Alors que la tournée Other People’s Problems les menait aux quatre coins de l’Europe mais aussi aux Etats-Unis, Breton apprenaient la triste nouvelle, sonnant comme un couperet et marquant la fin d’une ère : le Lab, mythique banque désaffectée du Sud Est de Londres, devenu Think Tank pour les cinq compères, sera détruit. Comme nous l’a déjà expliqué Roman Rappak, le lieu est primordial à l’élaboration de son art et tout était donc à repenser. Soucieux d’évoluer dans un environnement propice, le groupe a donc choisi de s’installer dans le Funkhaus, dans une banlieue industrielle de Berlin. Là aussi, l’endroit est chargé d’histoire puisqu’il s’agit du siège d’une ancienne radio communiste de l’Allemagne de l’Est.

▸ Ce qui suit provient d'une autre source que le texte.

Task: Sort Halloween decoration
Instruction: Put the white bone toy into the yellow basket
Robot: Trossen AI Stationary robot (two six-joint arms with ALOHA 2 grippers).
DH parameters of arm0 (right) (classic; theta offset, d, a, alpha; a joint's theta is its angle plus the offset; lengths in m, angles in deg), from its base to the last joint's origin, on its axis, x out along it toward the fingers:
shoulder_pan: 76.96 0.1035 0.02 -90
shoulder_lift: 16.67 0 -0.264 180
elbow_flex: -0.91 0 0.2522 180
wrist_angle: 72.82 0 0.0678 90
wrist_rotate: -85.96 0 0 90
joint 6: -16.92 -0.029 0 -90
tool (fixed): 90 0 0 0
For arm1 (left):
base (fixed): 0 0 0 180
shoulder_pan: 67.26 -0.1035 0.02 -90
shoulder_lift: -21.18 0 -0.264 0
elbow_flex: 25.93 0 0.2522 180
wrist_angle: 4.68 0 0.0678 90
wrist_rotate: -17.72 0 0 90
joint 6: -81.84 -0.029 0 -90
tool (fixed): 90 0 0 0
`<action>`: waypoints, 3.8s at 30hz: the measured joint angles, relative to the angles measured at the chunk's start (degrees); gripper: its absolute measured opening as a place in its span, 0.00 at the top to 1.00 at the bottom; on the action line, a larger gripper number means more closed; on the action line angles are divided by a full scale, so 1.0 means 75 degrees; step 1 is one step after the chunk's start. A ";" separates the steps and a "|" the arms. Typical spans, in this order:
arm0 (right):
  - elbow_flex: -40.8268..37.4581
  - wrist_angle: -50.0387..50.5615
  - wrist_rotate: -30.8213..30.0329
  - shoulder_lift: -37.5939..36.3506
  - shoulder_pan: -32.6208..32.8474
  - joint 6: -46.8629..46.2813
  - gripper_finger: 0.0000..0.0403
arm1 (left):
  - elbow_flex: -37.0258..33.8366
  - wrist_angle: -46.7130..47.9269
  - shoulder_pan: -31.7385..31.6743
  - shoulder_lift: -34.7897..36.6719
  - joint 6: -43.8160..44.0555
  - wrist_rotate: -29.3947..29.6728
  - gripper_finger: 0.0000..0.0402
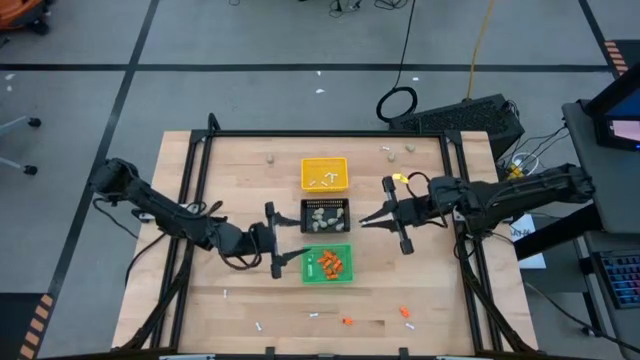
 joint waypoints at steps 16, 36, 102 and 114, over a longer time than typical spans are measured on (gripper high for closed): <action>0.0000 0.0258 -0.0835 0.0014 0.0000 0.2200 1.00 | -0.0185 -0.0043 0.0000 -0.0016 0.0708 0.0041 0.24; 0.0000 0.0186 -0.1208 0.0014 0.0002 0.6103 1.00 | -0.0185 -0.0006 0.0000 -0.0018 0.0716 0.0013 0.24; 0.5147 0.4917 0.0206 0.7308 -0.4462 -0.1185 0.91 | -0.0179 0.0647 0.0012 -0.0021 0.0839 0.0000 0.24; 0.5144 0.5536 0.0210 0.6853 -0.4445 -0.1271 0.66 | -0.0179 0.0755 0.0012 -0.0021 0.0848 0.0000 0.24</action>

Profitant du matériel encore en place, Breton se nourrissent de ce que ces locaux leur inspirent et l’auditeur découvre avec War Room Stories une facette jusqu’alors inédite du groupe.
Finalement, loin de l’univers industriel développé jusqu’à maintenant (même si on en retrouve quelques empreintes sur Legs and Arms), Breton font preuve d’audace et nous offrent tantôt une pop tendue (War Room ou Envy) ou des instants plus solennels tels que Brother, d’une beauté impalpable ne cessant de nous emmener là où on ne l’attend pas, pour finalement atterrir entre un chœur gospel et une voix fantomatique. Car là où Other People’s Problems nous invitait à remuer, War Room Stories nous donne plus à réfléchir. Dans un souci du détail qu’on leur connaît, les Londoniens n’ont pas lésiné en invitant un orchestre symphonique macédonien, un chœur gospel du sud de Londres, des percussions africaines vieilles de 300 ans, des couteaux, ou encore des luths grecs construits dans le fin-fond de la Pologne. Rien n’est trop fou pour Breton et il faut bien l’avouer, ils ont ici réussi à allier des cordes toujours plus présentes à des sonorités plus froides et électroniques, véhiculant une esthétique nous poussant dans nos retranchements, à l’image du clip accompagnant Got Well Soon.

Sans tomber dans l’écueil de la pression médiatique, Breton présentent sur un écrin un War Room Stories bluffant, attaquant des angles inattendus. Plus personnel et introspectif, ce deuxième album bénéficie d’une approche subtile et sensible, tout en continuant à tirer les bonnes ficelles lorsqu’il s’agit de proposer une bombe taillée pour les dancefloors. Décidément, les cinq comparses méritent plus que jamais la lumière qu’on leur offre.